(Beginning of Exercise data)
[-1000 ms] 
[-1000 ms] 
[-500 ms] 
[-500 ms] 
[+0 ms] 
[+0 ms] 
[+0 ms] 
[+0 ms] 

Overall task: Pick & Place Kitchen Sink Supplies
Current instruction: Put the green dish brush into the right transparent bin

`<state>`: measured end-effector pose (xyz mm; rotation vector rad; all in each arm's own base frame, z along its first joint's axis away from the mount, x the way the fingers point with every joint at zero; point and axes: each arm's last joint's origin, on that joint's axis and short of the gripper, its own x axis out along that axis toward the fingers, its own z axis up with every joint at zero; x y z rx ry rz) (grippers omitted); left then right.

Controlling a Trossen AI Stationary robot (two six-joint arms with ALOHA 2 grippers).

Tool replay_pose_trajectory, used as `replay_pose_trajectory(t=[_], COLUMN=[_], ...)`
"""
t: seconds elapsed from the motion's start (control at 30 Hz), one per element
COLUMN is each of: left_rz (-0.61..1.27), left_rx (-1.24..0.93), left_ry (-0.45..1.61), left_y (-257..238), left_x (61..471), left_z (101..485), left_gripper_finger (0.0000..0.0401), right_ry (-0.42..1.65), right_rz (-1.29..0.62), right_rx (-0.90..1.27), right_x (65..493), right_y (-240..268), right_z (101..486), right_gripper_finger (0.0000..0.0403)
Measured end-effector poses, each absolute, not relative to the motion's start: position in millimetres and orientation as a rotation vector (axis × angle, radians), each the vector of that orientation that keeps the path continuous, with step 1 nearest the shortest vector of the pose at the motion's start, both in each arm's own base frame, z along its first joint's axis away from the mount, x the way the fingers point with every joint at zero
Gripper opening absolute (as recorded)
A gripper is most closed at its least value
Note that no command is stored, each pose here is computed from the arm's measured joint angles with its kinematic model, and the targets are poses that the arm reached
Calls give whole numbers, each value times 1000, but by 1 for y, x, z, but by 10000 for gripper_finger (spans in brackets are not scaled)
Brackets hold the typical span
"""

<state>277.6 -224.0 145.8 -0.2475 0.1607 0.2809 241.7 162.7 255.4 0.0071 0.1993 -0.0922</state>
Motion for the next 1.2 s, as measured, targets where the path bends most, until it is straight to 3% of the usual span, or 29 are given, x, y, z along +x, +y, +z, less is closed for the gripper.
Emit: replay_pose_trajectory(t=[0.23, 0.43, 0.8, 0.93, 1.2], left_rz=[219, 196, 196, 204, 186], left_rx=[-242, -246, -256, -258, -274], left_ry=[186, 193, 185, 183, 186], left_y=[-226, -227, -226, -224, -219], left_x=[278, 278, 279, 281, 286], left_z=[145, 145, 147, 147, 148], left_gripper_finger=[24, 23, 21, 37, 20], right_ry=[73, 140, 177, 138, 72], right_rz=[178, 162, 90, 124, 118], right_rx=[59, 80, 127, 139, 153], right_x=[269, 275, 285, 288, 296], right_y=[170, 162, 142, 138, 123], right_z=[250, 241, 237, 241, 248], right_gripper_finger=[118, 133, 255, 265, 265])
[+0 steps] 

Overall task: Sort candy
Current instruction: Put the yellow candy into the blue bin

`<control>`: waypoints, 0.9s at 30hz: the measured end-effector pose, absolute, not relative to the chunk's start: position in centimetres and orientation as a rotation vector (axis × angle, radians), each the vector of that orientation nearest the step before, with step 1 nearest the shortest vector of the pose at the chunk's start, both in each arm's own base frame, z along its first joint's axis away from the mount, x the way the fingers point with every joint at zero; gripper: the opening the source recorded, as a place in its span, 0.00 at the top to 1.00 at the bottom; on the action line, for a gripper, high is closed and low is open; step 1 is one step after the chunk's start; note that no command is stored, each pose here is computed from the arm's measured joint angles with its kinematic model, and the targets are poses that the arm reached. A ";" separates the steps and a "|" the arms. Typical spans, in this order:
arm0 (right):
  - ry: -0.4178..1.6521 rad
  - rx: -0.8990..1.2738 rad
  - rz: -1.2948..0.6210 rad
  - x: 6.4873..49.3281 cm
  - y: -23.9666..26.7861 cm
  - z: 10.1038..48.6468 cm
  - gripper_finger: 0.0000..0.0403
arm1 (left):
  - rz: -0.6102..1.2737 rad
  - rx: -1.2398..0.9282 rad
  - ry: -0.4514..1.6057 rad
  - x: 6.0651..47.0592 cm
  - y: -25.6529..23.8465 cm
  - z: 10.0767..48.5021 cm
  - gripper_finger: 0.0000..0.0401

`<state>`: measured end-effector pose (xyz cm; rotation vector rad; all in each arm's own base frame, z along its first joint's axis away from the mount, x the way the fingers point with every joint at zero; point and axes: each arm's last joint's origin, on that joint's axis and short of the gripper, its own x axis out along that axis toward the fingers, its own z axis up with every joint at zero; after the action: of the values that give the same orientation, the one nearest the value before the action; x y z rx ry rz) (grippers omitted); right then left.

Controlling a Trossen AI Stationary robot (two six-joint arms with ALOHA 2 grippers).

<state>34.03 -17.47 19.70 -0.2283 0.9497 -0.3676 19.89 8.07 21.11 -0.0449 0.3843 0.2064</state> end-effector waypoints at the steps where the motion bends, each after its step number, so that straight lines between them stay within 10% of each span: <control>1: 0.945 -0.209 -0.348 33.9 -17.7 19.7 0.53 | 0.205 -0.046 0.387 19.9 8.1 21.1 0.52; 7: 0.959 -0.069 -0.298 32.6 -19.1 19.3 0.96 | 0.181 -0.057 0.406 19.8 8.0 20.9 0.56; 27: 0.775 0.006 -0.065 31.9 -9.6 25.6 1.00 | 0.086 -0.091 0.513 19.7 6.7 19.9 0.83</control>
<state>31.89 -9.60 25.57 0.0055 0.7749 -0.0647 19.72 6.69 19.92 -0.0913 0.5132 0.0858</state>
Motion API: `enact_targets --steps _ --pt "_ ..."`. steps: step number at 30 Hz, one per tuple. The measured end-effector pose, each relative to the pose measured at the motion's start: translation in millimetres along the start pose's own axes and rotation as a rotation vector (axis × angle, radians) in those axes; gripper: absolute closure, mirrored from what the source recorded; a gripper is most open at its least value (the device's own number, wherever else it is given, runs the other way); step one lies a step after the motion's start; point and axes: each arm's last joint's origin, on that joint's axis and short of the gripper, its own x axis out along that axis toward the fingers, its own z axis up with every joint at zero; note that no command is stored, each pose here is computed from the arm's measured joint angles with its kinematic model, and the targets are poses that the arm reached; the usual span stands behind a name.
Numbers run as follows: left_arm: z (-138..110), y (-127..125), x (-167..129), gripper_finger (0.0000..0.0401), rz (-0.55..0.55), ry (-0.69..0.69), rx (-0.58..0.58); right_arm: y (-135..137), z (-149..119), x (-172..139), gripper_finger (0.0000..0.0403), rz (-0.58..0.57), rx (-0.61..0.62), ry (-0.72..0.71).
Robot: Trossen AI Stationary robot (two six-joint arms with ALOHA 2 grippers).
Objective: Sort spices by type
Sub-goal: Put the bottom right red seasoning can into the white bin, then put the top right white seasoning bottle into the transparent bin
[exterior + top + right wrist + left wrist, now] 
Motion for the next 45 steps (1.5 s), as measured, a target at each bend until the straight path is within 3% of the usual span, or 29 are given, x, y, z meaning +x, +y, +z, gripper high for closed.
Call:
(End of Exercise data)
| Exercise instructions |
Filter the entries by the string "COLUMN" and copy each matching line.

| Response below |
Tool replay_pose_trajectory, used as `replay_pose_trajectory(t=[_], COLUMN=[_], ...)`
COLUMN is each of: left_rz (-0.61..1.27), left_rx (-1.24..0.93), left_ry (-0.45..1.61), left_y (-257..238), left_x (61..471), left_z (101..485), left_gripper_finger (0.0000..0.0401), right_ry (-0.42..1.65), right_rz (-1.29..0.62), right_rx (-0.90..1.27), right_x (65..493), right_y (-240..268), right_z (101..486), right_gripper_finger (0.0000..0.0403)

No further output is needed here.